**ACTIVITY**
Output the full set of records exactly.

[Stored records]
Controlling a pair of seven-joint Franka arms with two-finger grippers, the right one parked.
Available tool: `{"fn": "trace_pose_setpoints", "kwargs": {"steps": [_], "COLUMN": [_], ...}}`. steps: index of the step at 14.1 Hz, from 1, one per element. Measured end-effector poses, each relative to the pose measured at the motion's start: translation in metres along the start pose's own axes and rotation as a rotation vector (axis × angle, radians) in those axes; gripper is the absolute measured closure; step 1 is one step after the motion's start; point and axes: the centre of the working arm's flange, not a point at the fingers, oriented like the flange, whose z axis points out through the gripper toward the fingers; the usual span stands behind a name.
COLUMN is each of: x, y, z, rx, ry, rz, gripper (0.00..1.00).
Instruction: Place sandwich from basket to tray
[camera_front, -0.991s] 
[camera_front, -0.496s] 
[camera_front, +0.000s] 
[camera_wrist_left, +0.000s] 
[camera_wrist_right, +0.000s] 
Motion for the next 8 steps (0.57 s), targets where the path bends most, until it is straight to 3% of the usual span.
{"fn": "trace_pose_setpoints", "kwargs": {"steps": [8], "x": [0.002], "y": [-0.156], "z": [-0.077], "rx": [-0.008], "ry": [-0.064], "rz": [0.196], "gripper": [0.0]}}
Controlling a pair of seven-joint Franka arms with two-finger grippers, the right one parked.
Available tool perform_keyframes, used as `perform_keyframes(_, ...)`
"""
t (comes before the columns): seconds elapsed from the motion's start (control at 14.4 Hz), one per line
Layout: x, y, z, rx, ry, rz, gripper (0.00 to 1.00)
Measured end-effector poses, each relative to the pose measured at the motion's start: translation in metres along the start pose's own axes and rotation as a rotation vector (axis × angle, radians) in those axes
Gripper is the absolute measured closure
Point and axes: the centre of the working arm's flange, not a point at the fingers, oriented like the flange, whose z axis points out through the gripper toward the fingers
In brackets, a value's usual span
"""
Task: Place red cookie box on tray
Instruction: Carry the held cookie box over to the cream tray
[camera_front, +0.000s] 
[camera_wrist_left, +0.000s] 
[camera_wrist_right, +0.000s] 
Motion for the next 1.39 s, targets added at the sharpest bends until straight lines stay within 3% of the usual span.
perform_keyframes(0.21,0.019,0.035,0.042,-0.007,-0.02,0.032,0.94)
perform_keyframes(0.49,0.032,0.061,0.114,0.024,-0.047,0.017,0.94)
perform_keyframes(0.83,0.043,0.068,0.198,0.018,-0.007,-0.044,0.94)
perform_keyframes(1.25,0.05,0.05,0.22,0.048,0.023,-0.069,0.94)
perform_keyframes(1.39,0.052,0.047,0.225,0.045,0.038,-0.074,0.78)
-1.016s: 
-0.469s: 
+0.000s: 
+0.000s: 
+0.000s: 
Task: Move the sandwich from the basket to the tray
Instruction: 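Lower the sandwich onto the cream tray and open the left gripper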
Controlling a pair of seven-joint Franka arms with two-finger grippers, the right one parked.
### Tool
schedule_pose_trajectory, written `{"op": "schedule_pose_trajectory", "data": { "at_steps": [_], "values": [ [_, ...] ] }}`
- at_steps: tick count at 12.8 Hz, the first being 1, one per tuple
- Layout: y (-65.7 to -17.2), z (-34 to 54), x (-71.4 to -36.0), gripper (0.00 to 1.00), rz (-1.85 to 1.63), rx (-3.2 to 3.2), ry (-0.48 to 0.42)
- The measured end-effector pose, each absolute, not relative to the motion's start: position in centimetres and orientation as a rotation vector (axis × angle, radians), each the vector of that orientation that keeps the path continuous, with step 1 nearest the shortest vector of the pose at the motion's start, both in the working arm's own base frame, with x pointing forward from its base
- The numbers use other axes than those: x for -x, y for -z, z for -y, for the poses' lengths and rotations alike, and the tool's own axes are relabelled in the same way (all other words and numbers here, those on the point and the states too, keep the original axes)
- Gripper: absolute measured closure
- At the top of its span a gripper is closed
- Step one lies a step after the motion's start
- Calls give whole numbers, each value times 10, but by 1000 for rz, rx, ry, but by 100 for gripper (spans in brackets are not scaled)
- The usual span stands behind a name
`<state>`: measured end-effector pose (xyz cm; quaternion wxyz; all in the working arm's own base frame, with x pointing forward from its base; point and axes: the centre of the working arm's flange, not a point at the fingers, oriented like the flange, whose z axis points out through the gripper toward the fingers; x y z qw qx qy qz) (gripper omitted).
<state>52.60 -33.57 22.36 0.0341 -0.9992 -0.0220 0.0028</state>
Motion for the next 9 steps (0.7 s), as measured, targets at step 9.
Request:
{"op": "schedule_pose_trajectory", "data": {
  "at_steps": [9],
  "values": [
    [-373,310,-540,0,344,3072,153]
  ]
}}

**ANSWER FOR THE TASK**
Controlling a pair of seven-joint Franka arms with two-finger grippers, the right one parked.
Available tool: `{"fn": "trace_pose_setpoints", "kwargs": {"steps": [_], "COLUMN": [_], ...}}`. steps: index of the step at 14.1 Hz, from 1, one per element. Measured end-effector poses, each relative to the pose measured at the motion's start: translation in metres along the start pose's own axes and rotation as a rotation vector (axis × angle, radians) in those axes; gripper is the absolute measured closure; step 1 is one step after the motion's start; point and axes: the centre of the working arm's flange, not a point at the fingers, oriented like the flange, whose z axis points out through the gripper toward the fingers; the usual span stands behind a name.
COLUMN is each of: x, y, z, rx, ry, rz, gripper (0.00..1.00).
Instruction: Place sandwich from basket to tray
[camera_front, -0.991s] 
[camera_front, -0.496s] 
[camera_front, +0.000s] 
[camera_wrist_left, +0.000s] 
[camera_wrist_right, +0.000s] 
Motion for the next 8 steps (0.57 s), targets where the path bends most, until it is straight to 3% of the usual span.
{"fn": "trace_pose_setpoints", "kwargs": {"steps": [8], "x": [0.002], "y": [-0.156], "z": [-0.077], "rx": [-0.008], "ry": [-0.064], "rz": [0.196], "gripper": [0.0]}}
Controlling a pair of seven-joint Franka arms with two-finger grippers, the right one parked.
Available tool perform_keyframes, used as `perform_keyframes(_, ...)`
"""
t (comes before the columns): seconds elapsed from the motion's start (control at 14.4 Hz), one per line
Layout: x, y, z, rx, ry, rz, gripper (0.00 to 1.00)
Measured end-effector poses, each relative to the pose measured at the motion's start: translation in metres along the start pose's own axes and rotation as a rotation vector (axis × angle, radians) in those axes
Gripper is the absolute measured closure
Point and axes: the centre of the working arm's flange, not a point at the fingers, oriented like the flange, whose z axis points out through the gripper toward the fingers
In brackets, a value's usual span
"""
Task: Place red cookie box on tray
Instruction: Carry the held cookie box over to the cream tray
[camera_front, +0.000s] 
[camera_wrist_left, +0.000s] 
[camera_wrist_right, +0.000s] 
Motion for the next 1.39 s, targets added at the sharpest bends until straight lines stay within 3% of the usual span.
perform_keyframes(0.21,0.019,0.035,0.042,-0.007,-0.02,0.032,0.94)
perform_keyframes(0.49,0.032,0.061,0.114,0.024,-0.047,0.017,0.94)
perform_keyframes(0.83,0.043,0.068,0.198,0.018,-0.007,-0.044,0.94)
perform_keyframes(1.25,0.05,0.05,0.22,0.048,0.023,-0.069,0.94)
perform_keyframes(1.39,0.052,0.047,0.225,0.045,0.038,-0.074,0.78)
-1.016s: 
-0.469s: 
+0.000s: 
+0.000s: 
+0.000s: 
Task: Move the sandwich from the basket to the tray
Instruction: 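Lower the sandwich onto the cream tray and open the left gripper
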Controlling a pair of seven-joint Franka arms with two-finger grippers, the right one parked.
### Tool
schedule_pose_trajectory, written `{"op": "schedule_pose_trajectory", "data": { "at_steps": [_], "values": [ [_, ...] ] }}`
- at_steps: tick count at 12.8 Hz, the first being 1, one per tuple
- Layout: y (-65.7 to -17.2), z (-34 to 54), x (-71.4 to -36.0), gripper (0.00 to 1.00), rz (-1.85 to 1.63), rx (-3.2 to 3.2), ry (-0.48 to 0.42)
- The measured end-effector pose, each absolute, not relative to the motion's start: position in centimetres and orientation as a rotation vector (axis × angle, radians), each the vector of that orientation that keeps the path continuous, with step 1 nearest the shortest vector of the pose at the motion's start, both in the working arm's own base frame, with x pointing forward from its base
- The numbers use other axes than those: x for -x, y for -z, z for -y, for the poses' lengths and rotations alike, and the tool's own axes are relabelled in the same way (all other words and numbers here, those on the point and the states too, keep the original axes)
- Gripper: absolute measured closure
- At the top of its span a gripper is closed
- Step one lies a step after the motion's start
- Calls give whole numbers, each value times 10, but by 1000 for rz, rx, ry, but by 100 for gripper (spans in brackets are not scaled)
- The usual span stands behind a name
`<state>`: measured end-effector pose (xyz cm; quaternion wxyz; all in the working arm's own base frame, with x pointing forward from its base; point and axes: the centre of the working arm's flange, not a point at the fingers, oriented like the flange, whose z axis points out through the gripper toward the fingers; x y z qw qx qy qz) (gripper omitted).
<state>52.60 -33.57 22.36 0.0341 -0.9992 -0.0220 0.0028</state>
Motion for the next 9 steps (0.7 s), as measured, targets at step 9.
Request:
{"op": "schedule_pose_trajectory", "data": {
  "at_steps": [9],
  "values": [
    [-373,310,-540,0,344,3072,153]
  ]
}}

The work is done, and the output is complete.